La « kiswa » et le « mahmal » du Grand Baïram

Jeudi 23 Juillet 2020-00:00:00
' Père Gérard Viaud

Au cours de la période qui précédait le grand pèlerinage de la Mecque la ville du Caire connaissait de grandes activités avec le tissage de la « kiswa », la préparation du « mahmal » et les différentes processions qui précédaient le départ de la caravane pour la Mecque.

Jusqu’en 1962, l’Egypte confectionnait la « kiswa », cette housse sacrée destinée à recouvrir la Kaaba de la Mecque où elle était transportée par la caravane du grand pèlerinage et précédée du « mahmal », ce signe de l’autorité et de la protection du souverain d’Egypte.

A l’époque mamelouke, les sultans du Caire avaient à coeur d’entretenir de bonnes relations avec les villes saintes d’Arabie où, chaque année, ils envoyaient des subsides en argent ou en nature et faisaient parvenir la kiswa pour recouvrir la Kaaba de la Mecque.

Cette kiswa était une immense tenture de près de 15 mètres de haut et de 10 mètres de large, pour chacun des quatre côtés de la Kaaba, qui était tissée et brodée au Caire par des ouvriers spécialistes qui s’établissaient à cette occasion dans un atelier aménagé à la Citadelle du Caire pendant le mois de chaoual. Un immense podium recouvert de toiles de tentes était alors installé dans une des cours de la forteresse et les ouvriers considéraient ce travail comme un geste religieux et sacré. Ils maniaient l’aiguille, avec les fils d’or et d’argent, suivant le dessin du calligraphe qui avait tracé sur l’étoffe noire les paroles révélées.

Ce travail prenait beaucoup de temps. La kiswa, une fois achevée, était exposée dans une mosquée, généralement celle d’El-Azhar, où les fidèles venaient l’admirer. Placés sur des perches de bois, et savamment pliés, les quatre pans de la kiswa étaient processionnés dans les rues du Caire avant son départ pour la Mecque.

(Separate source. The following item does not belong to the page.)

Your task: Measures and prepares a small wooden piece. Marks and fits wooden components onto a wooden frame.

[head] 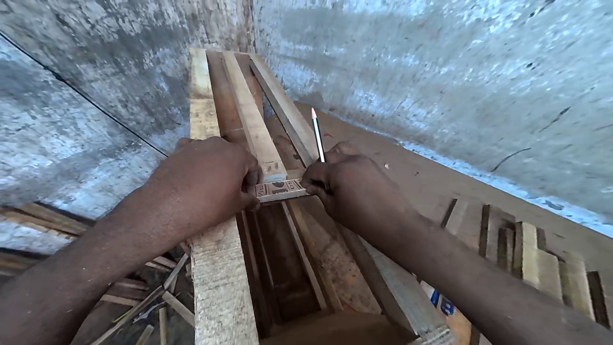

Cette procession de la kiswa et du mahmal était un grand jour de fête à travers les rues de la ville. La procession partait de Bab El-Nasr (la porte de la victoire) et se rendait à la Citadelle pour descendre ensuite sur Fostat (le Vieux-Caire) et ainsi elle traversait toute la ville du Caire depuis le nord jusqu’au sud. Le retour se faisait par un autre itinéraire empruntant la rue Moëz Lidine Illah et la kiswa et le mahmal étaient déposés dans la grande cour de la mosquée d’El-Hakim près de Bab El-Foutouh (la porte des conquêtes). Par la suite, au XIXème siècle, ce fut à la mosquée d’El-Hussein qu’ils furent déposés dans l’attente du départ de la caravane pour la Mecque.

A cette procession se joignaient des groupes de musiciens, les derviches, les différentes confréries avec leurs bannières et leurs oriflammes, des joueurs de tambourins et des danseurs improvisés. C’était la grande fête et les rues de la ville étaient enguirlandées et illuminées. A une certaine période, des soldats accompagnaient le cortège et ils étaient habillés d’une manière burlesque. La foule les appelait « les diables du mahmal », mais ils se livraient à des excès tels qu’ils furent supprimés.

Cette procession conserva tout son faste jusqu’au XXème siècle et elle disparut en 1963 à la suite du rejet de la kiswa égyptienne par l’Arabie Saoudite l’année précédente.

Au XIXème siècle, lorsque Mohamed Ali abandonna la Citadelle pour venir habiter les palais de l’Ezbékieh ou de Choubra, l’atelier de la kiswa fut installé dans le quartier de Khoronfish où elle fut tissée et brodée jusqu’en 1962. Cet atelier existe toujours avec la grande pancarte indiquant : « Dar El-Kiswa ».

Le jour du départ de la caravane pour la Mecque, tout le monde se rassemblait devant la Bab El-Nasr où le cortège s’organisait pour se rendre au birket El-Hagg, première étape avant la marche à travers le désert. Par la suite, avec l’installation de la ligne de chemin de fer entre le Caire et Suez, une manifestation se déroulait sur la grande place située au pied de la Citadelle et une procession était organisée jusqu’à la gare d’Abbasseïa où le mahmal et la kiswa étaient embarqués dans un train spécial.

Le cortège était toujours précédé par l’émir El-Hagg (le prince du pèlerinage) qui était toujours choisi par le souverain parmi les grands personnages ou les ministres. A la suite de la Révolution égyptienne de 1952, l’émir El-Hagg fut remplacé par le président de la mission du pèlerinage. Ce changement se fit en date du 18 juin 1954.